FIG. 2 is an enlarged sectional view showing an example of a mounting structure of an axle case and a beam in the vehicle suspension device shown in FIG.

FIG. 3 is an explanatory diagram showing an overall outline of a conventional rear two-axle vehicle.

FIG. 4 is a perspective view showing an example of a rear axle structure using an air spring in a rear two-axle vehicle suspension device.

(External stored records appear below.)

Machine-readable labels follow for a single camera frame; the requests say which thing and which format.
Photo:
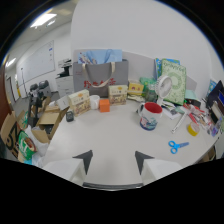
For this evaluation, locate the green printed snack bag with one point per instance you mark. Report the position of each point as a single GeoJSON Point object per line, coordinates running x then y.
{"type": "Point", "coordinates": [26, 144]}

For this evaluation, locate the black monitor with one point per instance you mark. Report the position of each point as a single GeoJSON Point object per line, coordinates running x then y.
{"type": "Point", "coordinates": [216, 96]}

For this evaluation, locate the white office printer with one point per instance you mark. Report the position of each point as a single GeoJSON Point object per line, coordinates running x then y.
{"type": "Point", "coordinates": [64, 79]}

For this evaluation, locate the yellow flat packet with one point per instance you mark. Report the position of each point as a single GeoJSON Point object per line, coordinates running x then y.
{"type": "Point", "coordinates": [135, 88]}

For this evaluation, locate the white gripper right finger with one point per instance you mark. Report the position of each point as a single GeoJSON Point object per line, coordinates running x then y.
{"type": "Point", "coordinates": [154, 169]}

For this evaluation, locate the whiteboard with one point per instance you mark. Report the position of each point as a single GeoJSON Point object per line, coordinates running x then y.
{"type": "Point", "coordinates": [37, 62]}

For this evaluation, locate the brown printed cardboard box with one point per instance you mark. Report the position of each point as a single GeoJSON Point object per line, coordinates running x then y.
{"type": "Point", "coordinates": [11, 133]}

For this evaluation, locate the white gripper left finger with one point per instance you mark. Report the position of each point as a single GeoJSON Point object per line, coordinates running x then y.
{"type": "Point", "coordinates": [71, 170]}

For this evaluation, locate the yellow tea box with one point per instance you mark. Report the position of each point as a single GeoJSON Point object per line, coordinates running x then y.
{"type": "Point", "coordinates": [80, 101]}
{"type": "Point", "coordinates": [117, 94]}

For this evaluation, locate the white cup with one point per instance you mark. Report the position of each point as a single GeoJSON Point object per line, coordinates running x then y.
{"type": "Point", "coordinates": [94, 101]}

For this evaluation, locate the green patterned book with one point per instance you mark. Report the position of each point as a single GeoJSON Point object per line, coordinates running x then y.
{"type": "Point", "coordinates": [175, 82]}

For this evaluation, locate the black office chair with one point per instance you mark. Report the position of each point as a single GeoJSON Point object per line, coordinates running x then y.
{"type": "Point", "coordinates": [44, 89]}

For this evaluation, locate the white ruler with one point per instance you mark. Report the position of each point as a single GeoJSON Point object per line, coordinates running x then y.
{"type": "Point", "coordinates": [179, 122]}

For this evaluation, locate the yellow tape roll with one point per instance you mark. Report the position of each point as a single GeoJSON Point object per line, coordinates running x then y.
{"type": "Point", "coordinates": [193, 128]}

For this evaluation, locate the red pen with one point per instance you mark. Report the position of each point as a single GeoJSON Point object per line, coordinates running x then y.
{"type": "Point", "coordinates": [192, 117]}

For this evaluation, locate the red white printed mug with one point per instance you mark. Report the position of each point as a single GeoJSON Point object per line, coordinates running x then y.
{"type": "Point", "coordinates": [150, 116]}

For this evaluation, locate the grey tote bag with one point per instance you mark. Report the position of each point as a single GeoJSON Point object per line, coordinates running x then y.
{"type": "Point", "coordinates": [100, 77]}

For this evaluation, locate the white desk fan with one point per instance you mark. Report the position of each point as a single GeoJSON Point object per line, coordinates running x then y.
{"type": "Point", "coordinates": [163, 87]}

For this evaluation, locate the orange small box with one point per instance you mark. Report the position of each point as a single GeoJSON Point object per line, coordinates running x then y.
{"type": "Point", "coordinates": [104, 105]}

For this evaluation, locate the green plastic bag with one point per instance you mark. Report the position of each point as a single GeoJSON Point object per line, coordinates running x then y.
{"type": "Point", "coordinates": [148, 83]}

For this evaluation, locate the open cardboard box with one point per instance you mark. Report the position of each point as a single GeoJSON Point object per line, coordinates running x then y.
{"type": "Point", "coordinates": [49, 120]}

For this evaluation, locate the small black device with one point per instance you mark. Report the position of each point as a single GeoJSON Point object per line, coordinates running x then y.
{"type": "Point", "coordinates": [69, 116]}

FIG. 5 is a side view of a vehicle equipped with a conventional vehicle air suspension device on a drive axle side.

[Explanation of symbols]

 Reference Signs List 1 rear two-axle vehicle 2 body frame 4 rear axle 5 drive axle 6 driven axle 13 axle case (drive axle side) 14 axle case (driven axle side) 21 air spring 24 beam 25 mounting assembly 62 piston (second support member) 63 Diaphragm 90 Caster plate 92 Slope 94 Front holding member 95 Rear holding member 97 Top plate member θ Intersection angle

Claims (7)

[Claims] 1. A vehicle body frame supporting an engine, a differential device to which a propeller shaft to which a driving force of the engine is transmitted is drivingly connected, a driving axle to which a driving force of the engine is transmitted via the differential device, In a vehicle provided with an axle case supporting a differential device and rotatably supporting the drive axle, and a suspension device provided between the body frame and the axle case, the suspension device is provided on the axle case. A beam mounted via a mounting assembly; and an air spring disposed between the beam and the body frame, the mounting assembly including the propeller between the axle case and the beam. Has a slope that slopes at an angle corresponding to the shaft intersection angle A suspension device for a vehicle, comprising: 2. The vehicle suspension device according to claim 1, wherein the beam is made of an aluminum alloy. 3. The vehicle suspension device according to claim 2, wherein the caster plate is formed of an iron plate or a forged product. 4. The mounting assembly is provided with a top plate member covering a top surface of the axle case, a front holding member disposed along a front side surface of the axle case, and a front side holding member disposed along a rear side surface of the axle case. The vehicle suspension device according to any one of claims 1 to 3, further comprising a rear holding member. 5. The caster plate, the top plate member,
The vehicle suspension device according to claim 4, wherein the front holding member and the rear holding member are integrated with the axle case by welding. 6. The beam extends from a lower part of the axle case in a front-rear direction of the vehicle, and the air spring is disposed between both ends of the beam and the body frame. The vehicle suspension device according to any one of claims 1 to 5. 7. A suspension device provided between the vehicle body frame and another axle case rotatably supporting a driven axle provided corresponding to the drive axle, wherein the suspension assembly includes: The vehicle suspension device according to any one of claims 1 to 6, wherein a caster plate equivalent to the caster plate is incorporated.